Explained to the patient’s partner that as the patient was using her peripheral vision more, progressives would not be suitable. Also noted that with a high ADD, there would be less base down prism in her bifocals; as the optical centre is close to the top of the segment, the image jump would be negligible. The patient’s bifocals gave her a good reading field without intruding into the distance field.
Although the +4.00 ADD meant that the ledge at the top of the segment was quite defined, cosmetically, the lenses were good as the size of the segment did not make the lens any thicker than the distance lens. However, reflections off the top of the segment can occasionally intrude into the wearer’s peripheral vision, so an anti-reflection coating was recommended to prevent this.
Selected a small-sized frame, Shrimp 50:16, with D-seg bifocals and an UltraClear SuperClean coating. Although the patient was initially concerned by the look of the lenses, she was more concerned with their function. She wanted to achieve the best vision possible whilst still feeling comfortable and fashionable in her new glasses, which was achieved with the new dispense.
Learning more about eye diseases, such as AMD (Appendix 1), and the related problems that can occur can improve a dispenser’s understanding of a patient’s needs. It is useful to keep in mind that for some patients, function is far more important than fashion and feel. This case also highlights the benefits of using an AR coating to prevent the visual impact of reflections from the segment ledge of bifocal lenses.
Appendix 1. Definition of AMD
AMD is a leading cause of severe vision loss and affects 1 in 7 people over the age of 50, increasing to 1 in 3 over the age of 80. At the onset there are often no symptoms and it may affect either one or both eyes.

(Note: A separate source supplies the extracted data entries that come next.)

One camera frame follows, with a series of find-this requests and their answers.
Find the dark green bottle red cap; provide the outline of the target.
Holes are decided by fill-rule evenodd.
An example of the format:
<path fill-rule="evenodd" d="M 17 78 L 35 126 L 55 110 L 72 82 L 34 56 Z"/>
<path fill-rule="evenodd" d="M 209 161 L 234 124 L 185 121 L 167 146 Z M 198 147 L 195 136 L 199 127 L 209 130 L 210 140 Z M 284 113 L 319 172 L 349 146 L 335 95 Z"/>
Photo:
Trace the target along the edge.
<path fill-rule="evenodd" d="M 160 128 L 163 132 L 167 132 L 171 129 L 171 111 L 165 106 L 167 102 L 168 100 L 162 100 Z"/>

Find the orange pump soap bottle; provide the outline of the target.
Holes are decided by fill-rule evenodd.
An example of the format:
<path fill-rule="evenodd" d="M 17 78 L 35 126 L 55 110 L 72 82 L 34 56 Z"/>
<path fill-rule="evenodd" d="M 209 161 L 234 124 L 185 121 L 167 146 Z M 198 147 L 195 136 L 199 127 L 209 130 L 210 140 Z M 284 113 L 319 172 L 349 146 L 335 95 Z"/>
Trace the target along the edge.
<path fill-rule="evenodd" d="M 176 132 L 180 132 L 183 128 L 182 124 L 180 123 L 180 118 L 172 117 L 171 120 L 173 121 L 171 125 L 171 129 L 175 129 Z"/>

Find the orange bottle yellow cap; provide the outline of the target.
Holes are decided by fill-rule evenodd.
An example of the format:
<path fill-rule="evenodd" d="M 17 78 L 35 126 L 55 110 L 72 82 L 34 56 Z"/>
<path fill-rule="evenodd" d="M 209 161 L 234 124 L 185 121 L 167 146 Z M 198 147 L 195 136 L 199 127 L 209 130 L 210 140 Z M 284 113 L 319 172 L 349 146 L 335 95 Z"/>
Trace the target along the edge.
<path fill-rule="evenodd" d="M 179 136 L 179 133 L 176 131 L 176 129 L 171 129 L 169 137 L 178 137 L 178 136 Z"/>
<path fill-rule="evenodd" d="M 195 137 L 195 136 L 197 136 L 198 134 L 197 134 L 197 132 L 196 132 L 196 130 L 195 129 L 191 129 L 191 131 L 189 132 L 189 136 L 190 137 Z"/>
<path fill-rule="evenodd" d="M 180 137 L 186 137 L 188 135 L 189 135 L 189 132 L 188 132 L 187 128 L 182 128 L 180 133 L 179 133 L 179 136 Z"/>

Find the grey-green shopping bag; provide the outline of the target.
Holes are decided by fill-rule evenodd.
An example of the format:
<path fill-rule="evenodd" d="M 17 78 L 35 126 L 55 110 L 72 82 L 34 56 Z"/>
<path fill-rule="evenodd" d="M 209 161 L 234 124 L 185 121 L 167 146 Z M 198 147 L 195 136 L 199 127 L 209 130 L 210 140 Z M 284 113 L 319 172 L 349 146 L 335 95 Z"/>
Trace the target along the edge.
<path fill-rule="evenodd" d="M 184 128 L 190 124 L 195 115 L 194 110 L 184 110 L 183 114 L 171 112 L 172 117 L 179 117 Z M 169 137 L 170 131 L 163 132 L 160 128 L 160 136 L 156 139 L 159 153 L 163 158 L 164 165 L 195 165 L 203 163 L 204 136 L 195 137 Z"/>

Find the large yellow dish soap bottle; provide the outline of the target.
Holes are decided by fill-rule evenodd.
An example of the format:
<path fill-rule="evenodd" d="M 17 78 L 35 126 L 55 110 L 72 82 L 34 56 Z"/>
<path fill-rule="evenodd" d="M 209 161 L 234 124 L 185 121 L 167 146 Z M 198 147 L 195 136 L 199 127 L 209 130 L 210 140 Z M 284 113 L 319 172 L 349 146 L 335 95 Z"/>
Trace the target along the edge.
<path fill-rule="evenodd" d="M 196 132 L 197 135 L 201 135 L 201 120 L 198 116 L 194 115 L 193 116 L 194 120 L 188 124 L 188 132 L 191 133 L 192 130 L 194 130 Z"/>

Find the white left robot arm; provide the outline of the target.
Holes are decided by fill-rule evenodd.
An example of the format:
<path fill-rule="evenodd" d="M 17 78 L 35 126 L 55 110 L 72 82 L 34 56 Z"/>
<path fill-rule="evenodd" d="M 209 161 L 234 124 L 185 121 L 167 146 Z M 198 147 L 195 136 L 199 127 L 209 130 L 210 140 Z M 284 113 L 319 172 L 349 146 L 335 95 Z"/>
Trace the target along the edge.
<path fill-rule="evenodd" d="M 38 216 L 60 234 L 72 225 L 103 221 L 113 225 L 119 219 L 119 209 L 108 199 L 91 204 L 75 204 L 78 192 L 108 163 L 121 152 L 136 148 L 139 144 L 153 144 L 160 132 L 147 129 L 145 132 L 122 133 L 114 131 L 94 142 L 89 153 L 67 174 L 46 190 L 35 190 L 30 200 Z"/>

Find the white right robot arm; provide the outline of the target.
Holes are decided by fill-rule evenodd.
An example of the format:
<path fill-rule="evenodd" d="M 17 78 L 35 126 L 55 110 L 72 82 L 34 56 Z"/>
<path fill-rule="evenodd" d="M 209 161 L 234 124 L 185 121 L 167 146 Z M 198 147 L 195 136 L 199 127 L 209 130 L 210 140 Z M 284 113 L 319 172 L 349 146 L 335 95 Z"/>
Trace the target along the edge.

AMD causes progressive macular damage resulting in loss of central vision, although the peripheral vision is not affected. If left untreated, vision loss can be rapid and irreversible. A major risk factor is smoking, and other risk factors include raised blood pressure and high cholesterol.
AMD occurs in two major subgroups – identified as ‘wet’ and ‘dry’ AMD. Dry AMD progresses slowly, a gradual degeneration often with no acute symptoms. However, wet AMD has an acute onset of symptoms due to abnormal growth of fragile new blood vessels in the retina, stimulated by VEGF, leading to leakage of blood and protein causing irreversible damage to the photoreceptors.